Roche’s freshly approved PI3K inhibitor Itovebi can help extend the lives of certain patients with breast cancer when used in combination with two established medicines, new survival data from the drug’s pivotal phase 3 trial show.
In the INAVO120 study, Itovebi—used in combination with Pfizer’s Ibrance and AstraZeneca’s Faslodex—delivered a statistically significant and clinically meaningful overall survival benefit compared with Ibrance and Faslodex alone, Roche reported Tuesday. The trial enrolled a total of 325 patients with PIK3CA-mutated, HR-positive, HER2-negative breast cancer.

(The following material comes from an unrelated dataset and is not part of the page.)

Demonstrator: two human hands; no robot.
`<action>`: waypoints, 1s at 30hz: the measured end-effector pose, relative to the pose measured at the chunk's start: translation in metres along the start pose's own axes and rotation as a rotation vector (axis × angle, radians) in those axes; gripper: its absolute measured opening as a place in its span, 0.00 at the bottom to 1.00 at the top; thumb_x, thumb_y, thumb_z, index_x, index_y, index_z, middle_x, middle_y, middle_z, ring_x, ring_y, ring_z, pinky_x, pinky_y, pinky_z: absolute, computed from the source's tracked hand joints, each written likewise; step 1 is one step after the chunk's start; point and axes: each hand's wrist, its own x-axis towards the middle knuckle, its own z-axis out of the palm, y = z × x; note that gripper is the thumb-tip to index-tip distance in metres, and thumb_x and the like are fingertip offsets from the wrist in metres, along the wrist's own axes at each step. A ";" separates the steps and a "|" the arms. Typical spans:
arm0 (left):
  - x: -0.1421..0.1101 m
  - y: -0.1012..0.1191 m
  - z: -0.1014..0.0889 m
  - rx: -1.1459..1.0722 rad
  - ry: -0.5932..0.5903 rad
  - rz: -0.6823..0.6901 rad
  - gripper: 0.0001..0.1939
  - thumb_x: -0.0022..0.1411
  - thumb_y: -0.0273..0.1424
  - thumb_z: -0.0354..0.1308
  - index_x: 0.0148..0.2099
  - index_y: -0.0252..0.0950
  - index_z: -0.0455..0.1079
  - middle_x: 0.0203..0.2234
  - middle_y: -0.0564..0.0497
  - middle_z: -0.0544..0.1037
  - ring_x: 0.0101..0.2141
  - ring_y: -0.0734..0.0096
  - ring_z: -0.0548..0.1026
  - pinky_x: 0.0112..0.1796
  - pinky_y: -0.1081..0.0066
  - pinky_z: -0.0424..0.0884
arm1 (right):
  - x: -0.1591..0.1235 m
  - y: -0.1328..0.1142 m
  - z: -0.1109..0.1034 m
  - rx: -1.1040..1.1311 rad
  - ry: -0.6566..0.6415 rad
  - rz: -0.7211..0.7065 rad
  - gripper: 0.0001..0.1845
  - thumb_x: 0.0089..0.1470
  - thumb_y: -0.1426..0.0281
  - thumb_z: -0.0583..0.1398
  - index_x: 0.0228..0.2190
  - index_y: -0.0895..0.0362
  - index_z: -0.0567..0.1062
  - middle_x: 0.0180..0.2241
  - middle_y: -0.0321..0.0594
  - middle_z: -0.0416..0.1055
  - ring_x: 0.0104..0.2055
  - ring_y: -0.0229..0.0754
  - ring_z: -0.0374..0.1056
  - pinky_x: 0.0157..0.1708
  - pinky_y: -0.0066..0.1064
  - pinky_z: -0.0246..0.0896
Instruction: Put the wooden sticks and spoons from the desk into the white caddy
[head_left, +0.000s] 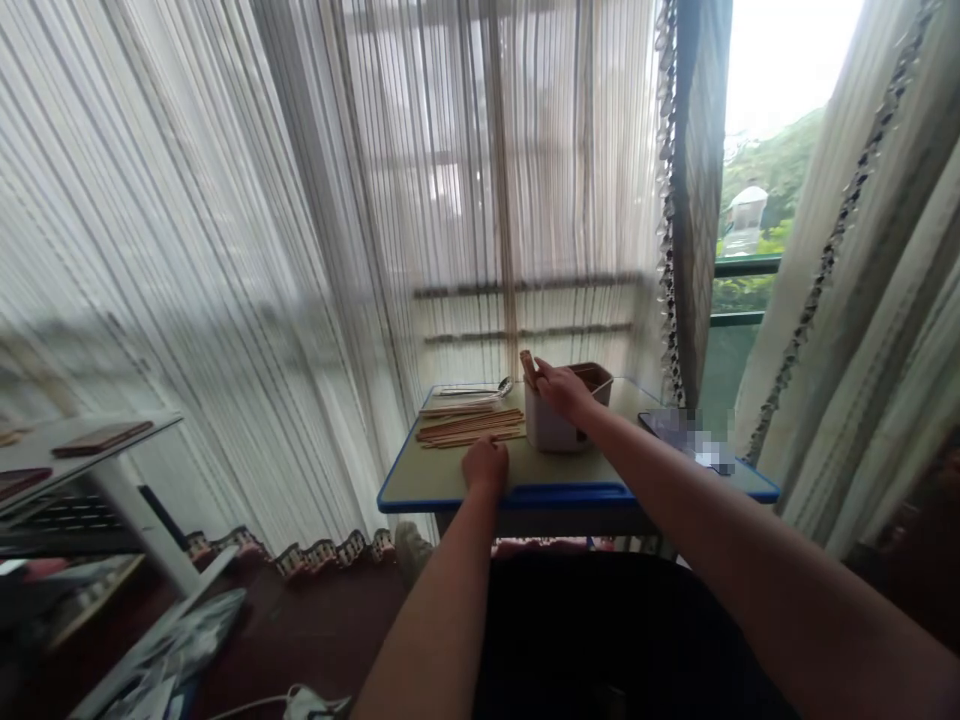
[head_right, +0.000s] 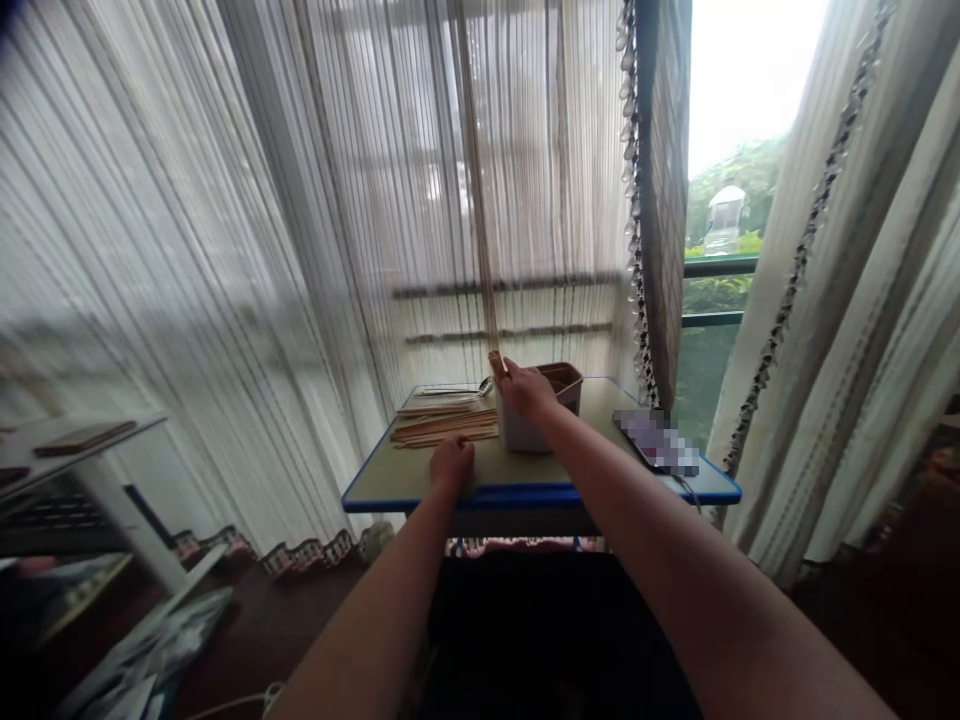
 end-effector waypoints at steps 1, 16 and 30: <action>0.000 0.000 0.000 -0.001 0.002 0.001 0.16 0.55 0.32 0.47 0.44 0.41 0.71 0.37 0.49 0.77 0.40 0.63 0.73 0.40 0.70 0.65 | 0.000 0.000 0.000 -0.011 -0.007 0.007 0.25 0.56 0.66 0.45 0.52 0.63 0.63 0.47 0.50 0.68 0.48 0.49 0.63 0.47 0.37 0.52; -0.002 0.002 -0.004 0.013 0.022 -0.046 0.20 0.55 0.33 0.48 0.50 0.41 0.65 0.42 0.48 0.75 0.44 0.62 0.70 0.44 0.67 0.62 | -0.018 0.003 -0.006 -0.198 -0.098 -0.035 0.34 0.48 0.50 0.52 0.51 0.57 0.63 0.54 0.49 0.59 0.53 0.57 0.55 0.48 0.46 0.50; -0.006 0.012 0.003 0.266 0.005 0.032 0.21 0.54 0.37 0.47 0.49 0.36 0.66 0.49 0.40 0.67 0.51 0.51 0.60 0.51 0.49 0.48 | -0.057 -0.004 -0.012 -0.071 0.243 -0.167 0.21 0.53 0.63 0.51 0.48 0.58 0.64 0.55 0.48 0.55 0.56 0.51 0.48 0.54 0.42 0.42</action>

“These findings underscore our ambition to improve survival rates for people with breast cancer,” Roche’s chief medical officer Levi Garraway, M.D., Ph.D., said in a company release. “The Itovebi-based regimen has the potential to become the new standard of care for these patients.”
The results add to Itovebi’s known benefits. Previously, in the trial's primary analysis, Itovebi delivered a 57% improvement in progression-free survival. Patients in the treatment arm of the INAVO120 trial lived a median 15 months without their disease worsening versus 7.3 months for those in the Ibrance and Faslodex arm.
Roche said it plans to present full results from the overall survival analysis at an upcoming medical meeting.
Besides INAVO120, the company is also studying Itovebi across various combinations in PIK3CA-mutated, locally advanced or metastatic breast cancer patients through three additional phase 3 studies.
One such study pits Roche’s offering against Novartis’ rival PI3K inhibitor Piqray in the second-line setting in patients with advanced or metastatic breast cancer following CDK4/6-endocrine combination therapy.
Piqray and AstraZeneca’s AKT inhibitor Truqap represent the biggest competitors to Itovebi, but Roche is confident in the drug’s best-in-class potential, head of oncology and hematology global product development, Charlie Fuchs, M.D., said in an October interview with Fierce Pharma.
Waiting in the wings could be Eli Lilly, which just entered the arena with its $2.5 billion buyout of Scorpion Therapeutics and the biotech's PI3K pipeline. That deal includes STX-478, which last year showed promise in an early-stage trial.
Nonetheless, Roche’s pharma chief Teresa Graham put Itovebi’s peak sales potential at 2 billion Swiss francs ($2.3 billion) during an April investor call, citing the estimate that PIK3CA mutations account for about 40% of HR-positive breast cancers.
The drug is a part of a bigger breast cancer push from Roche that includes giredestrant, an oral HR-positive, HER-negative candidate with key phase 3 readouts expected this year.